## TASK STATEMENT:
Restate, exactly as written, the entries below from the line that holds "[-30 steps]" through the line that holds "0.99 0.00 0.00". Pictures are not part of the copy.
═══ DATA SUPPLIED ═══
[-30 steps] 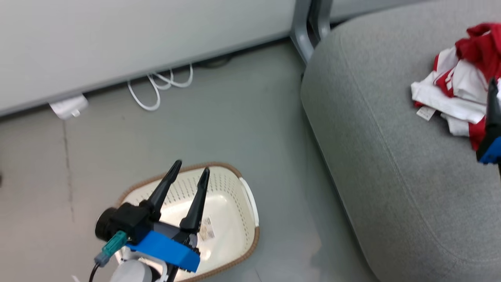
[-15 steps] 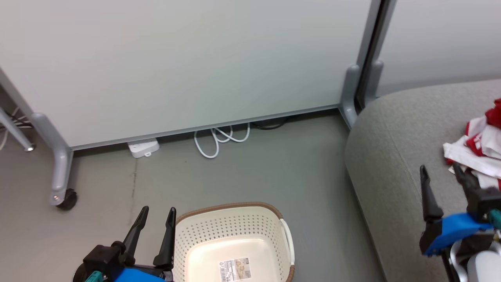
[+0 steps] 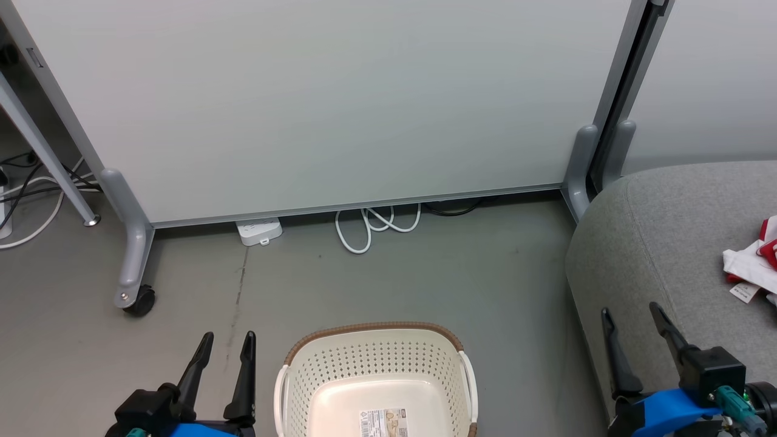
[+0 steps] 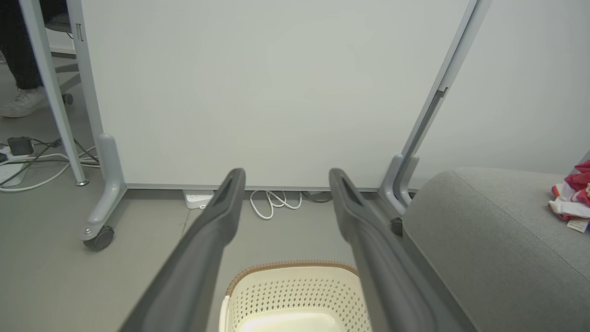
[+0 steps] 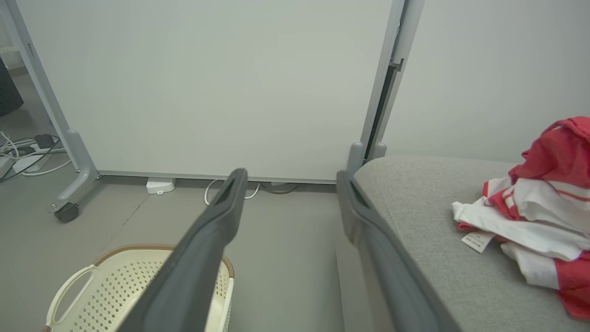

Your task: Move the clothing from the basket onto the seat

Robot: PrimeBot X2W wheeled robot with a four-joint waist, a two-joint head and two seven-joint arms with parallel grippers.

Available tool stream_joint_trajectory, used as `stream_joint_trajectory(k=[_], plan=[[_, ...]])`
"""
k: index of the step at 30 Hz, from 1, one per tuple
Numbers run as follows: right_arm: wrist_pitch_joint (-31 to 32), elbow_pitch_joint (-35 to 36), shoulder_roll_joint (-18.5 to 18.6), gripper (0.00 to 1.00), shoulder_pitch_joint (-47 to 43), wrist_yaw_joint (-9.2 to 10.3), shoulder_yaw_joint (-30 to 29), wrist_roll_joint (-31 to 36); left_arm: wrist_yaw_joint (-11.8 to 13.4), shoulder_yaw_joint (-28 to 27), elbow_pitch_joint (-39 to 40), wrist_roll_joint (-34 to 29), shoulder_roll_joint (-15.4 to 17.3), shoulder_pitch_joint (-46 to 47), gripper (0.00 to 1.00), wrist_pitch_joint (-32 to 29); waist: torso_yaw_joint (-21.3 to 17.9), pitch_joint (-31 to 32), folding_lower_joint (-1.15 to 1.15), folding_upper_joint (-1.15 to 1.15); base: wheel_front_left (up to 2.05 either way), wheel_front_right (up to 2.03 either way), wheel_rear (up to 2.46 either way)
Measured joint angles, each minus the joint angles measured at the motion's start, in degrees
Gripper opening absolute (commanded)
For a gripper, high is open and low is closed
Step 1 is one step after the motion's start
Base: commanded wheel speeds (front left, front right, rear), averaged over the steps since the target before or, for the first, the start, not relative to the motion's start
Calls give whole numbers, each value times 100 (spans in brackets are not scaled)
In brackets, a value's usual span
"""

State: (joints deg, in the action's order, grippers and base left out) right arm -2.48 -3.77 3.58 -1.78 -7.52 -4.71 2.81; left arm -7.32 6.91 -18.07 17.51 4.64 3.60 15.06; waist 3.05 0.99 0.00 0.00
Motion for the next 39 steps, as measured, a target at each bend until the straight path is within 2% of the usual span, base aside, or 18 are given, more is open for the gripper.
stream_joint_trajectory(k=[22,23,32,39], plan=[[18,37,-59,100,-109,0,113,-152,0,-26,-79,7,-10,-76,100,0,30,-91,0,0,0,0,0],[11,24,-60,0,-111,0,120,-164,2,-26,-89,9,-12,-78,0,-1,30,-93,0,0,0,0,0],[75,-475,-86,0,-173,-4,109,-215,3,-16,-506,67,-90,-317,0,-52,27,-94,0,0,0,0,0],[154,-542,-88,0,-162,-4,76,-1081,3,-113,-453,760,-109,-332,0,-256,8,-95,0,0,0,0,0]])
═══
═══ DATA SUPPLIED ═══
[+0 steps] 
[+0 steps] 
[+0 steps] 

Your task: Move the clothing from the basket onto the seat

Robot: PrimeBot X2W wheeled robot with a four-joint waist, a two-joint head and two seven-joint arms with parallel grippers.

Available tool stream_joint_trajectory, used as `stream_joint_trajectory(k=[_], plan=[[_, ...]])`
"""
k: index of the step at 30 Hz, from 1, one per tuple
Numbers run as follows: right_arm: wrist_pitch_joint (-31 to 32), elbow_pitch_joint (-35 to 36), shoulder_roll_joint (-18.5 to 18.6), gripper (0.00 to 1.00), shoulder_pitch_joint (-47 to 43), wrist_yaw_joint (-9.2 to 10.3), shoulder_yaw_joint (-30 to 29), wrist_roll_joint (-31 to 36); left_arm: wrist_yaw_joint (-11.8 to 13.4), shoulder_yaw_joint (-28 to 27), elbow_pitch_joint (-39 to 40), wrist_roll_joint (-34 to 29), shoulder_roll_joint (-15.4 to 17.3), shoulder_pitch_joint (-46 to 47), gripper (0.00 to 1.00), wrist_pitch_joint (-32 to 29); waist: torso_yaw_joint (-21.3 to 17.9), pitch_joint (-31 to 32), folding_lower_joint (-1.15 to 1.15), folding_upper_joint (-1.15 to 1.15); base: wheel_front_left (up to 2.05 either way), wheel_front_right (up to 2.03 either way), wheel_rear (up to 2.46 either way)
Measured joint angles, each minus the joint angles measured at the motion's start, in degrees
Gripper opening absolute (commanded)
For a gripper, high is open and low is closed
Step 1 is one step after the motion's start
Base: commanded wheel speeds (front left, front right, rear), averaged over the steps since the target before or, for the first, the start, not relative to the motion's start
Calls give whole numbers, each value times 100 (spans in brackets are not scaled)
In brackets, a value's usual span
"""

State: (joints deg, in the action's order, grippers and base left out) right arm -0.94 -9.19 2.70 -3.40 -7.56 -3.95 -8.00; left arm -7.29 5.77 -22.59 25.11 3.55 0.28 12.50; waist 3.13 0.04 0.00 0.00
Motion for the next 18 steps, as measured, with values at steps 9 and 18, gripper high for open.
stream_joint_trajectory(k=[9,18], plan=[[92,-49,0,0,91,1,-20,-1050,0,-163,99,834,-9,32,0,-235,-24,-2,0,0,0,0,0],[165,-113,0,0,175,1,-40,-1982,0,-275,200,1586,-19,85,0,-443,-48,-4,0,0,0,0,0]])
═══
## RESPONSE:
[-30 steps] 
[-15 steps] 
[+0 steps] 
[+0 steps] 
[+0 steps] 

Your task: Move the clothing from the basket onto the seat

Robot: PrimeBot X2W wheeled robot with a four-joint waist, a two-joint head and two seven-joint arms with parallel grippers.

Available tool stream_joint_trajectory, used as `stream_joint_trajectory(k=[_], plan=[[_, ...]])`
"""
k: index of the step at 30 Hz, from 1, one per tuple
Numbers run as follows: right_arm: wrist_pitch_joint (-31 to 32), elbow_pitch_joint (-35 to 36), shoulder_roll_joint (-18.5 to 18.6), gripper (0.00 to 1.00), shoulder_pitch_joint (-47 to 43), wrist_yaw_joint (-9.2 to 10.3), shoulder_yaw_joint (-30 to 29), wrist_roll_joint (-31 to 36); left_arm: wrist_yaw_joint (-11.8 to 13.4), shoulder_yaw_joint (-28 to 27), elbow_pitch_joint (-39 to 40), wrist_roll_joint (-34 to 29), shoulder_roll_joint (-15.4 to 17.3), shoulder_pitch_joint (-46 to 47), gripper (0.00 to 1.00), wrist_pitch_joint (-32 to 29); waist: torso_yaw_joint (-21.3 to 17.9), pitch_joint (-31 to 32), folding_lower_joint (-1.15 to 1.15), folding_upper_joint (-1.15 to 1.15); base: wheel_front_left (up to 2.05 either way), wheel_front_right (up to 2.03 either way), wheel_rear (up to 2.46 either way)
Measured joint angles, each minus the joint angles measured at the motion's start, in degrees
Gripper opening absolute (commanded)
For a gripper, high is open and low is closed
Step 1 is one step after the motion's start
Base: commanded wheel speeds (front left, front right, rear), averaged over the steps since the target before or, for the first, the start, not relative to the motion's start
Calls give whole numbers, each value times 100 (spans in brackets are not scaled)
In brackets, a value's usual span
"""

State: (joints deg, in the action's order, grippers and base left out) right arm -2.48 -3.77 3.58 -1.78 -7.52 -4.71 2.81; left arm -7.32 6.91 -18.07 17.51 4.64 3.60 15.06; waist 3.05 0.99 0.00 0.00

The exercise asks for nothing more.